KNOC is a state owned oil and gas company engaged in the exploration and production of oil and gas along with storing petroleum resources. KNOC will fully establish itself as a global government-run petroleum company by applying ethical, sustainable and environment-friendly management and by taking corporate social responsibility seriously at all times. For more information on KNOC, please visit their website at www.knoc.co.kr/ENG/main.jsp.


Certain information in this press release, including management's assessment of future plans and operations, contains forward-looking information that involves risk and uncertainty. Such risks and uncertainties include, but are not limited to, risks associated with: imprecision of reserve estimates; conventional oil and natural gas operations; the volatility in commodity prices and currency exchange rates; risks associated with realizing the value of acquisitions; general economic, market and business conditions; changes in environmental legislation and regulations; the availability of sufficient capital from internal and external sources; and, such other risks and uncertainties described from time to time in Harvest's regulatory reports and filings made with securities regulators.

Forward-looking statements in this press release may include, but are not limited to, production volumes, operating costs, commodity prices, capital spending, access to credit facilities, and regulatory changes.
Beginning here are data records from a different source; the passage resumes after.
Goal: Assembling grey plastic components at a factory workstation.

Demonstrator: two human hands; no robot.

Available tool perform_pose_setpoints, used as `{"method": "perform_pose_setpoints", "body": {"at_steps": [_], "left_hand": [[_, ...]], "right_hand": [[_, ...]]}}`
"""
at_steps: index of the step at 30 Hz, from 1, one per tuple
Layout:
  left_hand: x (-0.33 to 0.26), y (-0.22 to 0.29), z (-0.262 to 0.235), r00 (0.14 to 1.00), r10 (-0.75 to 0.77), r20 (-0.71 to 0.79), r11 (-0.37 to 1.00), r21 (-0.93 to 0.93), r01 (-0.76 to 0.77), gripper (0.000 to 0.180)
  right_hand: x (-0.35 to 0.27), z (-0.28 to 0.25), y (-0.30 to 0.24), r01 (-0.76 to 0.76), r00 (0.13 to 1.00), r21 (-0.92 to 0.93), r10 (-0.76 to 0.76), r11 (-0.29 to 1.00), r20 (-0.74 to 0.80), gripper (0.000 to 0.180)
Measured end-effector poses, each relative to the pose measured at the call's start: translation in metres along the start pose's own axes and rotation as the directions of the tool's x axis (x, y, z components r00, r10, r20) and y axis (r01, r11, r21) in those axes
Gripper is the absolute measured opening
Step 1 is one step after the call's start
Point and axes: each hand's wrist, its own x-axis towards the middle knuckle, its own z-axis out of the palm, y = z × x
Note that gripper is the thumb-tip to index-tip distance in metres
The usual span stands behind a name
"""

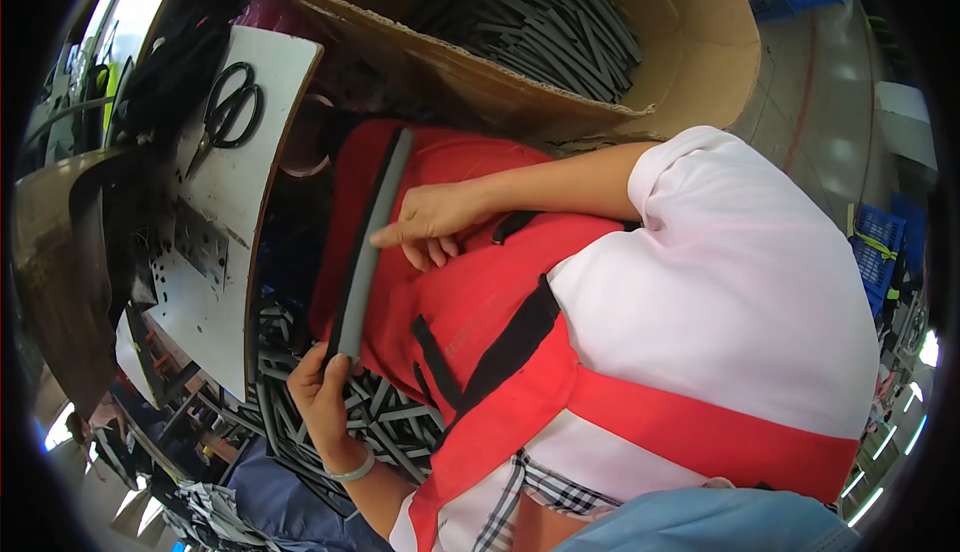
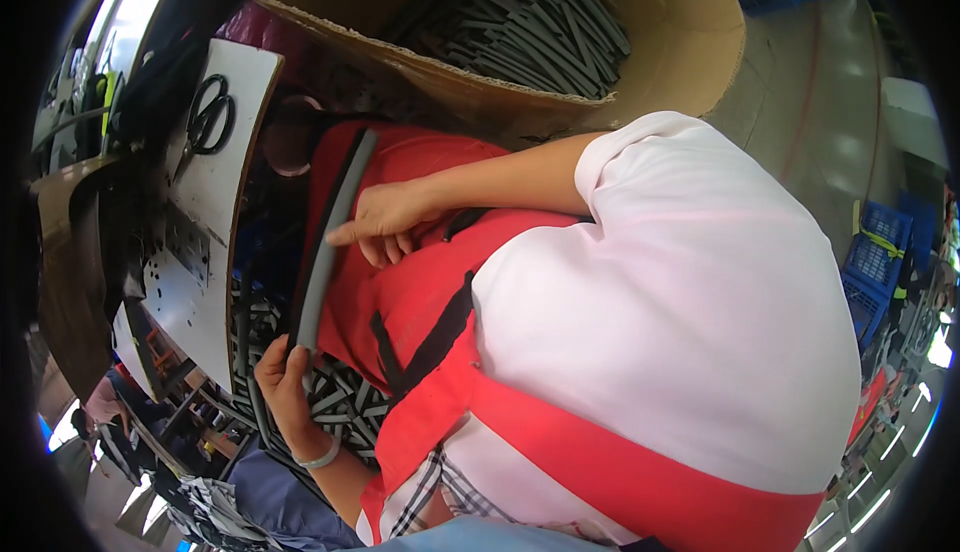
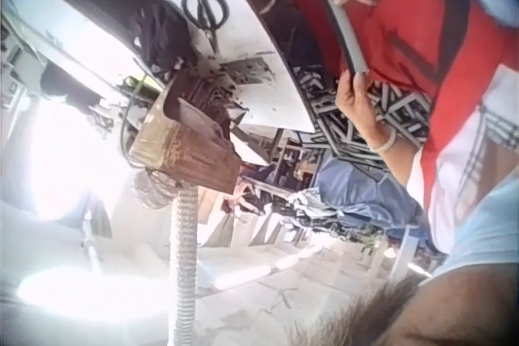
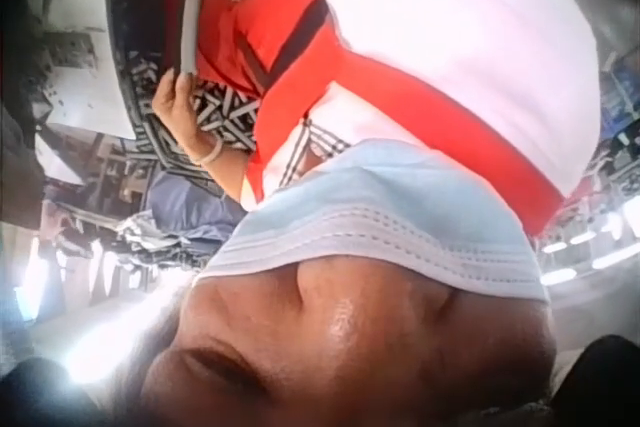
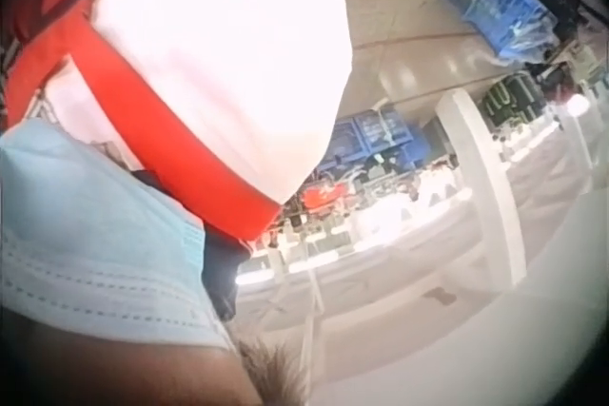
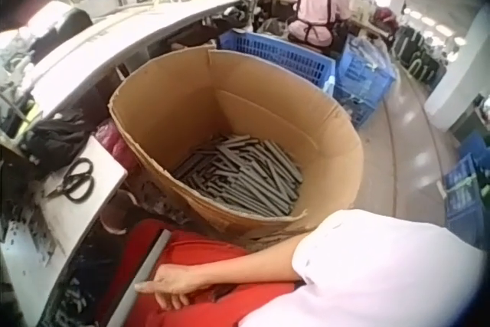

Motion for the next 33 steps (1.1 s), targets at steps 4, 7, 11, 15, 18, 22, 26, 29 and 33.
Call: {"method": "perform_pose_setpoints", "body": {"at_steps": [4, 7, 11, 15, 18, 22, 26, 29, 33], "left_hand": [[0.002, 0.023, -0.004, 1.000, -0.007, 0.011, 0.996, -0.090, 0.008, 0.016], [0.007, 0.032, 0.006, 0.996, -0.082, 0.025, 0.996, -0.044, 0.083, 0.016], [0.009, 0.042, 0.016, 0.994, -0.002, 0.106, 0.996, -0.094, 0.012, 0.024], [-0.002, 0.046, -0.016, 0.992, -0.073, 0.106, 0.951, -0.291, 0.101, 0.016], [0.001, 0.042, -0.032, 0.992, -0.110, 0.055, 0.960, -0.252, 0.120, 0.018], [0.013, 0.041, -0.039, 0.897, 0.342, -0.281, 0.853, 0.494, -0.170, 0.023], [0.030, 0.039, -0.064, 0.829, 0.324, -0.456, 0.893, 0.436, -0.109, 0.025], [0.044, 0.022, -0.079, 0.862, 0.142, -0.486, 0.974, 0.224, -0.034, 0.025], [0.051, -0.013, -0.083, 0.902, 0.075, -0.425, 0.963, 0.267, 0.046, 0.023]], "right_hand": [[-0.013, 0.024, -0.021, 0.411, 0.882, -0.692, -0.452, 0.594, 0.135, 0.029], [-0.016, 0.043, -0.046, 0.673, 0.507, -0.729, -0.798, 0.128, 0.327, 0.043], [0.008, 0.054, -0.069, 0.743, 0.525, -0.669, -0.627, 0.008, 0.576, 0.039], [0.019, 0.076, -0.098, 0.561, 0.774, -0.810, -0.458, 0.173, 0.438, 0.024], [0.021, 0.082, -0.139, 0.506, 0.846, -0.857, -0.249, 0.098, 0.471, 0.025], [0.050, 0.080, -0.160, 0.402, 0.836, -0.882, -0.296, -0.246, 0.463, 0.031], [0.084, 0.091, -0.192, 0.276, 0.825, -0.897, -0.393, -0.346, 0.406, 0.027], [0.114, 0.097, -0.180, 0.215, 0.853, -0.921, -0.396, -0.324, 0.339, 0.022], [0.140, 0.076, -0.120, 0.313, 0.718, -0.906, -0.554, -0.283, 0.421, 0.011]]}}
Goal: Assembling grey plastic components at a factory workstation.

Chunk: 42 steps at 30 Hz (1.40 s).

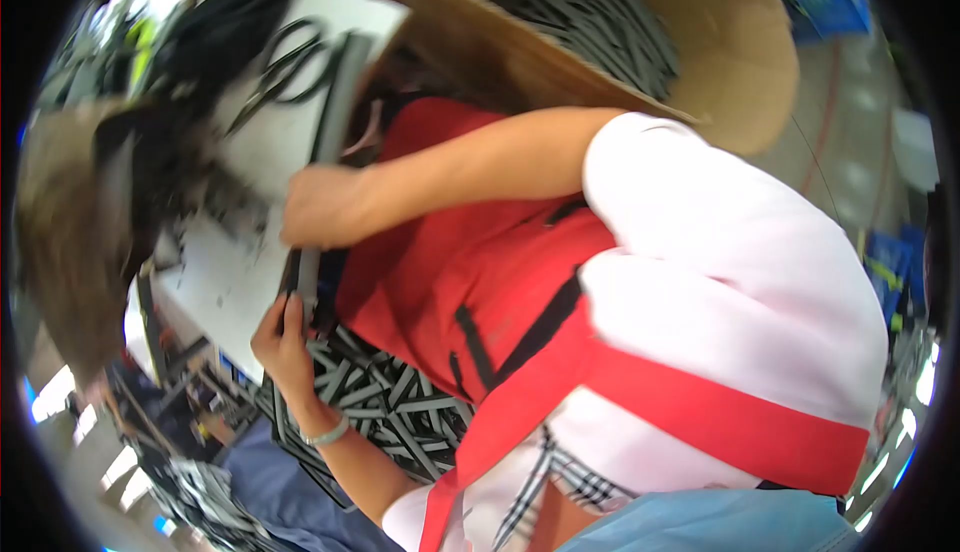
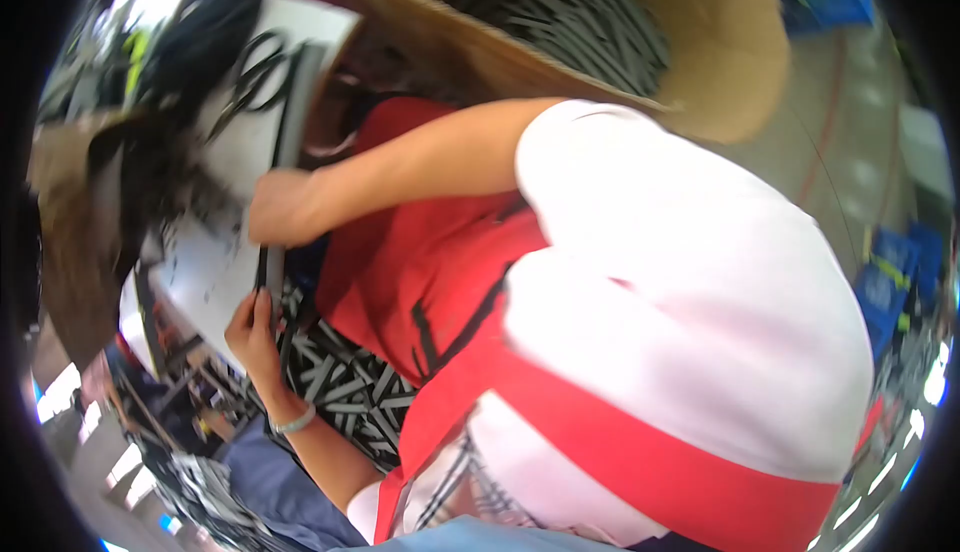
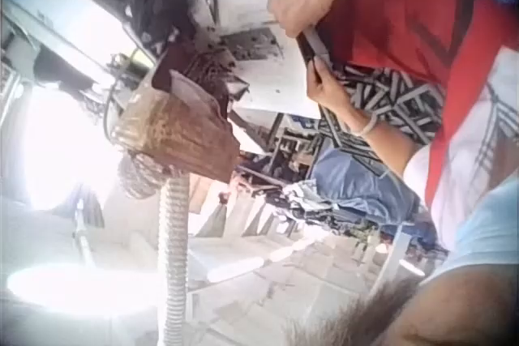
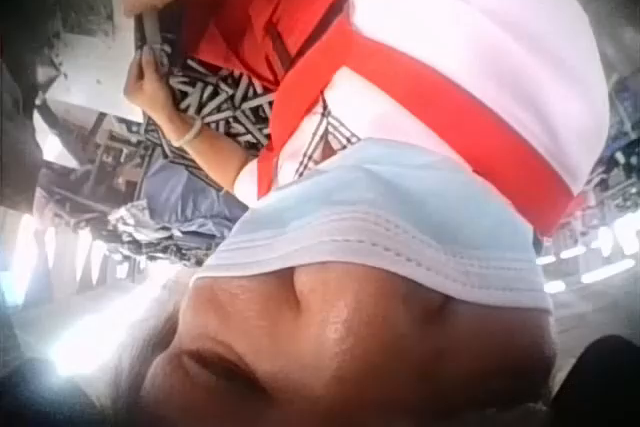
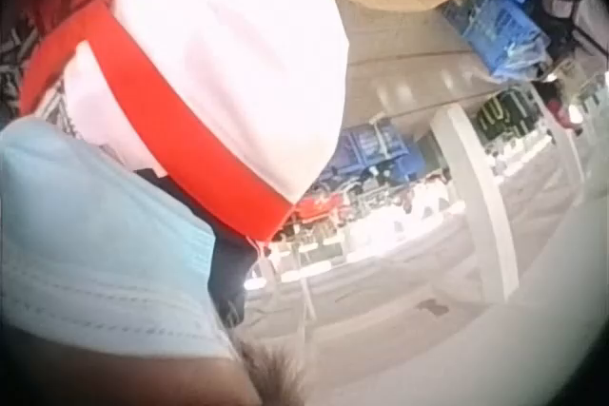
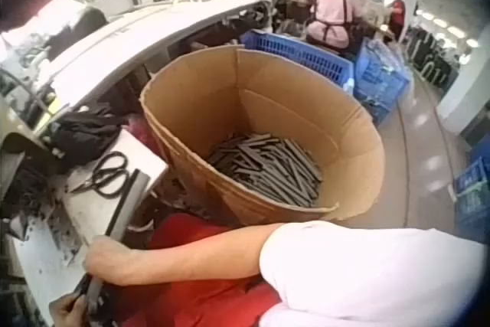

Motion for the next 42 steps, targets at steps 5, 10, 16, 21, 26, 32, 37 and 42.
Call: {"method": "perform_pose_setpoints", "body": {"at_steps": [5, 10, 16, 21, 26, 32, 37, 42], "left_hand": [[-0.001, -0.014, 0.014, 0.986, -0.135, 0.094, 0.989, -0.052, 0.140, 0.025], [-0.010, 0.010, 0.032, 0.976, -0.161, 0.149, 0.987, 0.048, 0.156, 0.029], [-0.010, 0.028, 0.039, 0.970, -0.183, 0.157, 0.982, 0.075, 0.173, 0.028], [-0.019, 0.031, 0.017, 0.967, -0.221, 0.128, 0.975, -0.005, 0.223, 0.027], [-0.011, 0.050, 0.003, 0.978, -0.167, 0.122, 0.980, -0.085, 0.178, 0.030], [0.000, 0.074, -0.007, 0.948, 0.233, -0.218, 0.955, 0.237, -0.180, 0.025], [0.037, 0.053, -0.023, 0.963, 0.194, -0.185, 0.978, -0.037, -0.204, 0.026], [0.058, 0.040, -0.033, 0.971, 0.168, -0.168, 0.964, -0.178, -0.198, 0.028]], "right_hand": [[-0.031, 0.037, -0.016, -0.176, 0.980, 0.116, 0.164, 0.977, 0.112, 0.013], [-0.062, 0.040, -0.005, -0.187, 0.979, 0.239, 0.161, 0.953, 0.128, 0.013], [-0.076, 0.036, 0.006, -0.151, 0.984, 0.311, 0.113, 0.939, 0.136, 0.018], [-0.065, 0.021, 0.005, -0.059, 0.990, 0.425, -0.003, 0.903, 0.144, 0.024], [-0.052, -0.036, 0.005, -0.105, 0.993, 0.304, 0.084, 0.947, 0.081, 0.023], [0.001, -0.093, 0.011, -0.079, 0.994, -0.036, 0.082, 0.996, 0.074, 0.026], [0.036, -0.088, 0.027, -0.041, 0.999, -0.093, 0.038, 0.995, -0.024, 0.026], [0.059, -0.082, 0.040, -0.047, 0.996, -0.155, 0.034, 0.987, -0.081, 0.046]]}}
For this purpose, any statements that are contained in this press release that are not statements of historical fact may be deemed to be forward-looking statements. Forward-looking statements often contain terms such as "may", "will", "should", "anticipate", "expects" and similar expressions.

Readers are cautioned not to place undue reliance on forward-looking statements as there can be no assurance that the plans, intentions or expectations upon which they are based will occur. Such information, although considered reasonable by management at the time of preparation, may prove to be incorrect and actual results may differ materially from those anticipated. Harvest assumes no obligation to update forward-looking statements should circumstances or management's estimates or opinions change. Forward-looking statements contained in this press release are expressly qualified by this cautionary statement.